La France a besoin de renforcer ses outils de protection, pas de les affaiblir

Notre modèle mérite mieux qu’une remise en cause brutale. Or, alors même qu’un audit ministériel récent saluait ce modèle, le rapport de la Commission d’enquête du Sénat du 3 juillet dernier préconise la suppression de notre statut autonome pour nous intégrer dans un ensemble administratif centralisé. Cette recentralisation nous éloignerait fatalement de notre ancrage territorial, nous déconnectant des réalités locales et ajoutant des lourdeurs administratives. Les mêmes travers qui avaient justifié la loi Giran de 2006 donnant plus de pouvoir aux territoires.

Une réduction inévitable des effectifs se fera au détriment de nos missions locales. La délégation du pouvoir réglementaire à d’autres services d’État, sans personnel supplémentaire, n’est en aucun cas une garantie de plus grande efficacité.
Sans négliger l’importance d’optimiser l’action publique, nous redoutons que ce rapport, produit sans audition des Parcs nationaux, ne balaye trop vite un outil performant ancré sur le terrain. Notre modèle participatif prouve quotidiennement sa pertinence. La Charte de territoire, élaborée et mise en œuvre par tous les acteurs locaux, traduit leurs aspirations dans un projet partagé et porté par tous car la décision est prise localement.

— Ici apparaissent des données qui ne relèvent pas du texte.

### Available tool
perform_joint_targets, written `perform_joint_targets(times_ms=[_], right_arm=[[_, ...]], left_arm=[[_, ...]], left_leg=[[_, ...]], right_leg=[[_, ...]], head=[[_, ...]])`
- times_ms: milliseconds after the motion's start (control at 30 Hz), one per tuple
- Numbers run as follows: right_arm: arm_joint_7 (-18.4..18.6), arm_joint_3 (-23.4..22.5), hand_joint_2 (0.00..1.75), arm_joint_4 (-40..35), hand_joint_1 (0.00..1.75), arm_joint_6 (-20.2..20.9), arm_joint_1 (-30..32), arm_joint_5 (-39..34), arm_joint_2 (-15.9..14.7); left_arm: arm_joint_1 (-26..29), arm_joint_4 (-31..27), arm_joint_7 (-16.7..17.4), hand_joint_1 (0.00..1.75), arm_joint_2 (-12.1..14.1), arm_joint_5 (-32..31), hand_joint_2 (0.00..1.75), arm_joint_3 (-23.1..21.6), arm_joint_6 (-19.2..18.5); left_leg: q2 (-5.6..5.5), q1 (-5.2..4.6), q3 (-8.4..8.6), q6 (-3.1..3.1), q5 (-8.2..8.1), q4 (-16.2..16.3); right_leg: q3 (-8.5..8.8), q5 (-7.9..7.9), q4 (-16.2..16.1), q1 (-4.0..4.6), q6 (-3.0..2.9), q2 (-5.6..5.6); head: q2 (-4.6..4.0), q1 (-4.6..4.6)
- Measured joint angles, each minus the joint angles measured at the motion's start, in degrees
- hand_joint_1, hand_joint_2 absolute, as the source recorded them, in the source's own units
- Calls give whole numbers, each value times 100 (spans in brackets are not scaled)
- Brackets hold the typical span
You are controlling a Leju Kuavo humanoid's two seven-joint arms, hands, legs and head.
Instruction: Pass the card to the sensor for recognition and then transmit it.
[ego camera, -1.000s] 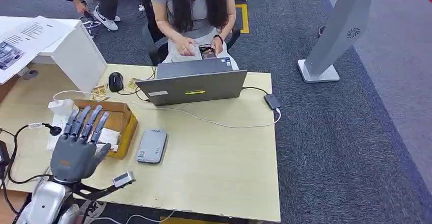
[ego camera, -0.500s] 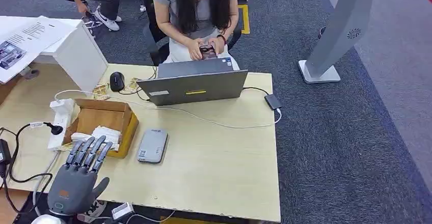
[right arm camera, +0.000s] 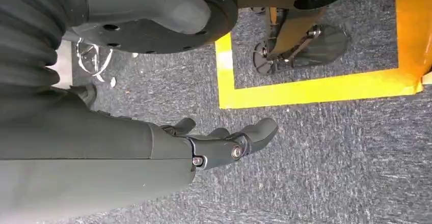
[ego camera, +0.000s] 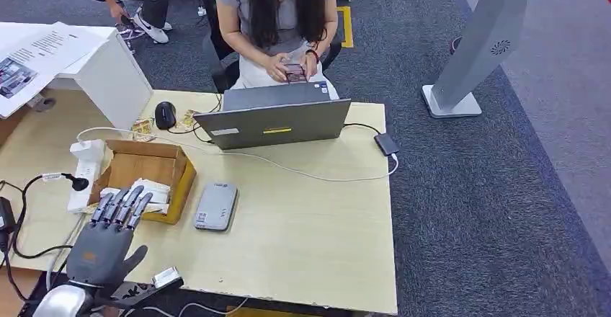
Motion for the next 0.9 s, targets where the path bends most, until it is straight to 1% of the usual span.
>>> perform_joint_targets(times_ms=[100,200,333,467,667,900], right_arm=[[2,0,175,0,0,0,0,15,0],[35,0,175,0,0,7,-2,70,0],[70,0,175,0,0,33,-7,129,0],[81,0,175,0,0,57,-6,129,0],[87,0,175,0,0,66,-7,131,0],[87,0,175,0,0,66,-7,131,0]], left_arm=[[-29,33,-9,0,-20,0,175,26,0],[-124,94,-48,0,-55,-31,175,31,-90],[-480,311,-46,0,-114,-63,175,31,-173],[-691,465,-41,0,-151,-68,175,31,-181],[-767,586,-41,0,-181,-68,175,31,-177],[-781,594,-41,0,-188,-68,175,31,-179]], left_leg=[[0,0,0,0,0,0],[-4,0,1,0,0,0],[-12,0,0,2,4,0],[-10,0,1,-3,7,0],[-10,0,0,-3,7,0],[-10,0,0,-3,6,0]], right_leg=[[0,0,0,0,0,0],[-1,0,-1,0,0,-5],[3,1,0,0,-1,-13],[2,3,1,0,-3,-10],[1,3,0,0,-3,-11],[0,2,0,0,-2,-11]], head=[[0,2],[0,2],[0,2],[0,0],[0,0],[0,2]])
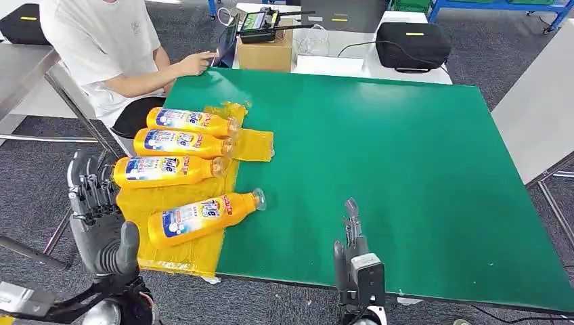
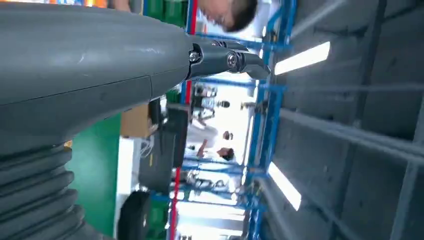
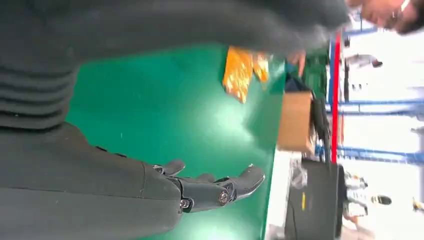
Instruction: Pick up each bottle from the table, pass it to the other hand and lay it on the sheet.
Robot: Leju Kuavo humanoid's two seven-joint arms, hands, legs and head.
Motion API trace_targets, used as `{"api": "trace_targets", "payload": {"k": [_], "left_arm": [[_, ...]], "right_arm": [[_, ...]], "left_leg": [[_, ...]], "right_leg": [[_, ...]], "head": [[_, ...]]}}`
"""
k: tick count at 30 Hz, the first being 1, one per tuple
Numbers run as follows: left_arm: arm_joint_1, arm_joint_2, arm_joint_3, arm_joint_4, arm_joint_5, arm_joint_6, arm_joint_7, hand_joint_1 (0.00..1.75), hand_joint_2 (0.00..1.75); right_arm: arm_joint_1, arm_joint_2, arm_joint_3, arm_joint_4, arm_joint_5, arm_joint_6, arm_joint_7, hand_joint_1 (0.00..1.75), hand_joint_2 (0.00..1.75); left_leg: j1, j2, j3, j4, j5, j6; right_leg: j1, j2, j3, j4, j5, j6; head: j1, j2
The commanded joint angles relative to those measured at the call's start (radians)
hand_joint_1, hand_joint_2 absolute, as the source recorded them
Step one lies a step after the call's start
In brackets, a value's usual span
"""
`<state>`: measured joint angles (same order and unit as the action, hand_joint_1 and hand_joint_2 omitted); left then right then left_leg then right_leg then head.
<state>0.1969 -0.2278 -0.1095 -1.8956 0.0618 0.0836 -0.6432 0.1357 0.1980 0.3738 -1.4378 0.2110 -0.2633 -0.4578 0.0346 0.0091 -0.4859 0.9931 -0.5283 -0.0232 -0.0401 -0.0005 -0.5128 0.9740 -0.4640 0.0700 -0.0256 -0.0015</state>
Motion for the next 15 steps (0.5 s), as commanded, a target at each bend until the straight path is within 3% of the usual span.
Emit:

Face aux défis environnementaux croissants, la France a besoin de renforcer ses outils de protection, pas de les affaiblir. Les parcs nationaux sont des lieux remarquables et exemplaires aussi par le partenariat Territoire-État qui risque pourtant d’être fragilisé. Ils méritent d’être reconnus et confortés, pas sacrifiés!

 

 

À noter qu’une tribune collective "Contre le démantèlement des parcs nationaux et la perte du lien avec les territoires" portée par les présidents des conseils d’administration des parcs nationaux vient de rassembler 1 377 signatures en 4 jours. Cette tribune a été diffusée auprès des ministres et cabinets concernés par les politiques publiques mises en œuvre par les parcs nationaux ainsi qu’auprès des présidents des commissions Aménagement du territoire et développement durable de l’Assemblée nationale et du Sénat.

Les propos, remarques et commentaires exprimés, publiés dans les « Tribunes libres » n’engagent que leurs auteurs.